■ Assignment
Check each line of the listing below for the string "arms", then copy every line that has it.

■ Record set
+++
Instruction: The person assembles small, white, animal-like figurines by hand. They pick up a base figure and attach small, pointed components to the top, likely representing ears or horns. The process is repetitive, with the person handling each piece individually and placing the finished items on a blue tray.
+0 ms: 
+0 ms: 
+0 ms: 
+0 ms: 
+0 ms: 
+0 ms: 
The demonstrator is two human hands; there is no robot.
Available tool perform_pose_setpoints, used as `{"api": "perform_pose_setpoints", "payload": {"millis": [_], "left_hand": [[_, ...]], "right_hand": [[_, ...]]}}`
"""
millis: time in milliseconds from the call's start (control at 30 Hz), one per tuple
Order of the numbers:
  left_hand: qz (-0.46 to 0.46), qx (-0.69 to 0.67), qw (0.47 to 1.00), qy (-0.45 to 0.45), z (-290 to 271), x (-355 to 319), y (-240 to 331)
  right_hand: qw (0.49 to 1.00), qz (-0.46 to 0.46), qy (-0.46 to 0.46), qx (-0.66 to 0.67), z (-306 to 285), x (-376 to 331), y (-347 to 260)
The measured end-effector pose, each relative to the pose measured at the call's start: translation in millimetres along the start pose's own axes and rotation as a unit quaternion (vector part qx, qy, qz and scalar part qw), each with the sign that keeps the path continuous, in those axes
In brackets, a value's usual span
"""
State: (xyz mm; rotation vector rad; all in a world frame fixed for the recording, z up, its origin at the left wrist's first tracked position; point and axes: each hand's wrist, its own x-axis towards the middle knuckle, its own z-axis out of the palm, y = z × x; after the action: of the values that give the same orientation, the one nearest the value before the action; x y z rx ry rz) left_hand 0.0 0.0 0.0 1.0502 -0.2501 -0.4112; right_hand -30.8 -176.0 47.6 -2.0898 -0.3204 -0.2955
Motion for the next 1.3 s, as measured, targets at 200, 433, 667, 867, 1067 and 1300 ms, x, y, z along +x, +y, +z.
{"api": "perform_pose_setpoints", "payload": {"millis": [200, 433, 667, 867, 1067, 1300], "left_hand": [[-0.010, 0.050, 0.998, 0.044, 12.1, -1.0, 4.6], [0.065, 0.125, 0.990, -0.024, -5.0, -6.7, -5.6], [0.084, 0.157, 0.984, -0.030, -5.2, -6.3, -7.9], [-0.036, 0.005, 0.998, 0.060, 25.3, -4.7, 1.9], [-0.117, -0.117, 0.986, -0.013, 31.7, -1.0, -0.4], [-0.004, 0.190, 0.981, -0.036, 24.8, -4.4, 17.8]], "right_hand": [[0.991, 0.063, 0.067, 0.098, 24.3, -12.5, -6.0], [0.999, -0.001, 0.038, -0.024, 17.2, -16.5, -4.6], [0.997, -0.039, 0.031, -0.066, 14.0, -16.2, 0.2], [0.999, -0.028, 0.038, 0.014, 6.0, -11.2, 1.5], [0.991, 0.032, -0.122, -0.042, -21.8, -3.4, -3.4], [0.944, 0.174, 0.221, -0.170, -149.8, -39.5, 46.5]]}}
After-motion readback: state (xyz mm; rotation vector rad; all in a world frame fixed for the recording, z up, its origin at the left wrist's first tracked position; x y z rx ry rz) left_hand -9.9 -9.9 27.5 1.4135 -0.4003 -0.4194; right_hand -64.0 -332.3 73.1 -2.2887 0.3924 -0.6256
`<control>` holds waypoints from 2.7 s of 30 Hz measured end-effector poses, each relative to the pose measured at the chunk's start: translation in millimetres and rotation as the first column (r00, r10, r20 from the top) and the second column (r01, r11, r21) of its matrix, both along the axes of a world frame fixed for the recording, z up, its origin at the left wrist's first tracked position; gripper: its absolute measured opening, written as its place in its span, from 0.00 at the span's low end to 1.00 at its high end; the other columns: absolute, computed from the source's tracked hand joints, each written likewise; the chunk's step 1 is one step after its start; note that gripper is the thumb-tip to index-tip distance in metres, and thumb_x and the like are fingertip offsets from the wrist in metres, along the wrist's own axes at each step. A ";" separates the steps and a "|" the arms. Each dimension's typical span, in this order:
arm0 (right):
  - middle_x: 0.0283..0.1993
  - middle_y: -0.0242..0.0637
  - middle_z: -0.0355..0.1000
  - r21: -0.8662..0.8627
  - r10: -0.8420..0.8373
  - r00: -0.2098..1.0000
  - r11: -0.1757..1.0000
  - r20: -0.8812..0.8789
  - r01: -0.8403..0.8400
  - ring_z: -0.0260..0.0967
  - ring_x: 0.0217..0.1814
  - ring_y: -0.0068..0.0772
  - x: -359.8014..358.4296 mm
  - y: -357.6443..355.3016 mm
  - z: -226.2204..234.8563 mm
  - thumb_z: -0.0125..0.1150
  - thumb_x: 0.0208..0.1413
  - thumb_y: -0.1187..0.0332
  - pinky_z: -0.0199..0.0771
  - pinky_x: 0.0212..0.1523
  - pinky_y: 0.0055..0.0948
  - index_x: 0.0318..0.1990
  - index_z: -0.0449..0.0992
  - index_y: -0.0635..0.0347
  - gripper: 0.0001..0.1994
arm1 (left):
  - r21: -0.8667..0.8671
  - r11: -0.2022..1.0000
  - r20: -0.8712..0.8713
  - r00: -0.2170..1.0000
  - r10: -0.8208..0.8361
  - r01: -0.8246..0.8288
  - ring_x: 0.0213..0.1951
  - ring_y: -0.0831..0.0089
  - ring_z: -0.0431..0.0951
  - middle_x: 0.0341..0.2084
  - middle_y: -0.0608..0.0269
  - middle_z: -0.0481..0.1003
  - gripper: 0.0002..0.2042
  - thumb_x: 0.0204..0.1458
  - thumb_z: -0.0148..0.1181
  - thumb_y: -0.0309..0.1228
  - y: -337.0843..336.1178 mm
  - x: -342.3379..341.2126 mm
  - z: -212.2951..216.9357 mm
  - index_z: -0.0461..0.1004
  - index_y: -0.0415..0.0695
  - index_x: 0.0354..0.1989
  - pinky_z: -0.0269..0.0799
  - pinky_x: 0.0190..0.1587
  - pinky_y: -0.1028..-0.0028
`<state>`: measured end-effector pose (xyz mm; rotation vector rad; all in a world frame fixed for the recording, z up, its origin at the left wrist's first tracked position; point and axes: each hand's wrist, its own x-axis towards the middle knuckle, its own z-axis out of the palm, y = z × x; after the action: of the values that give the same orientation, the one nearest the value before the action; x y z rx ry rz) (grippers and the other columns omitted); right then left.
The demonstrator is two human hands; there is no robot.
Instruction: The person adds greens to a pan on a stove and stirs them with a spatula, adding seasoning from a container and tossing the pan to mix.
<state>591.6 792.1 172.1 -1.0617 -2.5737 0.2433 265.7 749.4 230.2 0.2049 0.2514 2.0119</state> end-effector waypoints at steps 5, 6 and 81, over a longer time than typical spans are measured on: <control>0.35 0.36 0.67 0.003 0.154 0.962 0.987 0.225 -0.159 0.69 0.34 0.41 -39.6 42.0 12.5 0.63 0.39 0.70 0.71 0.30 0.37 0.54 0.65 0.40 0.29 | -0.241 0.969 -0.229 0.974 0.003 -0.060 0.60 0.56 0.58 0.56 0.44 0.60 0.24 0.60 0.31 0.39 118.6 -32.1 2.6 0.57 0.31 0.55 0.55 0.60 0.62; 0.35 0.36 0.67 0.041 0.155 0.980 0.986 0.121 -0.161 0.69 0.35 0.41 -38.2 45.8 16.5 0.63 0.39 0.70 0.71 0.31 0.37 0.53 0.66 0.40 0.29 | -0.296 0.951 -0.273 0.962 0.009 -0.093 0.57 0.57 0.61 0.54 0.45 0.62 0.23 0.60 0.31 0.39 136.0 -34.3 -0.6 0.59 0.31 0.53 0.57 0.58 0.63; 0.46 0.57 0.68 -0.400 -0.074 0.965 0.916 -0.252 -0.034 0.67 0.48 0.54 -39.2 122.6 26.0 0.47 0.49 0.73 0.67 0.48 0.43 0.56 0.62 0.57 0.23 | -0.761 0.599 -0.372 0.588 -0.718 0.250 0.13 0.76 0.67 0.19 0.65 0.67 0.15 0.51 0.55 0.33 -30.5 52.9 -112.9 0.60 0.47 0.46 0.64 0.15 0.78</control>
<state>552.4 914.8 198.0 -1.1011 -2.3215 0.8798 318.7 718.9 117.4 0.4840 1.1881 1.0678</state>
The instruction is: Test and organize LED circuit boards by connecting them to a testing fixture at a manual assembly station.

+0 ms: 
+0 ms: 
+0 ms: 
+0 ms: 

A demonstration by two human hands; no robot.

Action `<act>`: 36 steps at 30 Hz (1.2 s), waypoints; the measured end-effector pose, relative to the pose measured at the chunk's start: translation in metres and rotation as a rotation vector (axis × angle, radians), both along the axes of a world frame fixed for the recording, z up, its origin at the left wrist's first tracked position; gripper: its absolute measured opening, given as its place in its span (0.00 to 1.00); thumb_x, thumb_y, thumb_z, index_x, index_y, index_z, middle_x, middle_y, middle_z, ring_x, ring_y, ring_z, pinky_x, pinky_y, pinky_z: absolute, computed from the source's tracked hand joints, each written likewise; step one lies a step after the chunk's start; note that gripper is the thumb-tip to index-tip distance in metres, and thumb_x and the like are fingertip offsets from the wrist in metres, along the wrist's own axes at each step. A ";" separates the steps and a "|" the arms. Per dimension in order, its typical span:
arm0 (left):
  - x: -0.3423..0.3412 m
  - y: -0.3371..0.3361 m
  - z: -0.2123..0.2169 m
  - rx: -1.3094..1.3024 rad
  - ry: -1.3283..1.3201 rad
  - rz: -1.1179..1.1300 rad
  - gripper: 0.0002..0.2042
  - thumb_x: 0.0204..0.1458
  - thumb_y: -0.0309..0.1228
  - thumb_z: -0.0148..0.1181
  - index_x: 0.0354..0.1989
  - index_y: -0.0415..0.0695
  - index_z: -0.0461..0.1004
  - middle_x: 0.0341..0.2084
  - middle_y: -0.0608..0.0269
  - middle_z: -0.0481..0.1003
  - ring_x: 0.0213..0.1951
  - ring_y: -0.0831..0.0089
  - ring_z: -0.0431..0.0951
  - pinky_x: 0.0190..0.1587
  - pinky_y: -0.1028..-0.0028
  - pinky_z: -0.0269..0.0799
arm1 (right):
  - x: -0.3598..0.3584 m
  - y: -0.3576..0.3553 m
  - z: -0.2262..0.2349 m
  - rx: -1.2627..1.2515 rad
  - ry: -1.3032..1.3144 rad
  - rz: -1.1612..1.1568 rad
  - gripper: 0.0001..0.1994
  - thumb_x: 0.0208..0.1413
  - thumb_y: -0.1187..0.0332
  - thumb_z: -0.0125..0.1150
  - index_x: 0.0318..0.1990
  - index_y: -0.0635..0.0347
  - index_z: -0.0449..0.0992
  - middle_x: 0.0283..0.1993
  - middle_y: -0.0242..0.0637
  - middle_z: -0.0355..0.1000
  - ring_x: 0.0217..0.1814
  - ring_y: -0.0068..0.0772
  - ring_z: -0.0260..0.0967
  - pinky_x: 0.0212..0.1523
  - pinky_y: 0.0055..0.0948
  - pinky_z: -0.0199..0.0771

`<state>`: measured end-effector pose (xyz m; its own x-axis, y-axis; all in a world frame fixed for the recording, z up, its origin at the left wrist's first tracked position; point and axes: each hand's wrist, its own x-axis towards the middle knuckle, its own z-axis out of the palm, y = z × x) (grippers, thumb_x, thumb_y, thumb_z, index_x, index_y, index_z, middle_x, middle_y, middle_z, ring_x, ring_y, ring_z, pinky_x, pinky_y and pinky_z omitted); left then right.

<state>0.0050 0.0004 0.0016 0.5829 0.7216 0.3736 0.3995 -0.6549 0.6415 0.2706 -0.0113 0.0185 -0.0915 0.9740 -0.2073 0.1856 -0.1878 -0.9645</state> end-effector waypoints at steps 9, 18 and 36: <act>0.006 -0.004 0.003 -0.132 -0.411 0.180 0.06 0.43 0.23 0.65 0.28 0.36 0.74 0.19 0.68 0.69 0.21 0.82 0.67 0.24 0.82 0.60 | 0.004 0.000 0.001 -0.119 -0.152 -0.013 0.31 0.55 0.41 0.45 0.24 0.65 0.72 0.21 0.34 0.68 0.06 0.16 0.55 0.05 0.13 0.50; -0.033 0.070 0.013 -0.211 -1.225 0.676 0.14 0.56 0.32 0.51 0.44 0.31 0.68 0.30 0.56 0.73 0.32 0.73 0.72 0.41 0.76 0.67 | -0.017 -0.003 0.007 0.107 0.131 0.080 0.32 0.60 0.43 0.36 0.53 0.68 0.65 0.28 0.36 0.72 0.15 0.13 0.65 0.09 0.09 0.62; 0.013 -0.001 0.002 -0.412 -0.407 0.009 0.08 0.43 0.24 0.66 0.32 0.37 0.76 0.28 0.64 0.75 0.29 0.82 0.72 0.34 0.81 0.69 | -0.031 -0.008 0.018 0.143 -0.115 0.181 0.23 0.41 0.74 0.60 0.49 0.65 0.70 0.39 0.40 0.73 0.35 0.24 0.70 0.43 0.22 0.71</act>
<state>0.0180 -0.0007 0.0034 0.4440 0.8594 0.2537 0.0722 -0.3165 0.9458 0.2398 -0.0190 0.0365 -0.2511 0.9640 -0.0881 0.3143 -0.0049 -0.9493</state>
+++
■ Solution to this problem
`<control>` holds waypoints from 2.7 s of 30 Hz measured end-effector poses, each relative to the pose measured at the chunk's start: translation in millimetres and rotation as the first column (r00, r10, r20 from the top) and the second column (r01, r11, r21) of its matrix, both along the axes of a world frame fixed for the recording, z up, its origin at the left wrist's first tracked position; gripper: its absolute measured opening, written as its place in its span, from 0.00 at the span's low end to 1.00 at its high end; the other columns: absolute, computed from the source's tracked hand joints, each written likewise; the chunk's step 1 is one step after its start; note that gripper is the thumb-tip to index-tip distance in metres, and thumb_x and the like are fingertip offsets from the wrist in metres, along the wrist's own axes at each step. A ";" separates the steps and a "|" the arms. Each dimension's typical span, in this order:
Action `<act>`: 36 steps at 30 Hz (1.2 s), waypoints; the measured end-effector pose, relative to the pose measured at the chunk's start: translation in metres and rotation as a rotation vector (axis × angle, radians), both along the axes of a world frame fixed for the recording, z up, its origin at the left wrist's first tracked position; gripper: its absolute measured opening, given as its place in its span (0.00 to 1.00); thumb_x, thumb_y, thumb_z, index_x, index_y, index_z, middle_x, middle_y, middle_z, ring_x, ring_y, ring_z, pinky_x, pinky_y, pinky_z: absolute, computed from the source's tracked hand joints, each written likewise; step one lies a step after the chunk's start; note that gripper is the thumb-tip to index-tip distance in metres, and thumb_x and the like are fingertip offsets from the wrist in metres, along the wrist's own axes at each step. A ";" separates the steps and a "|" the arms. Per dimension in order, its typical span:

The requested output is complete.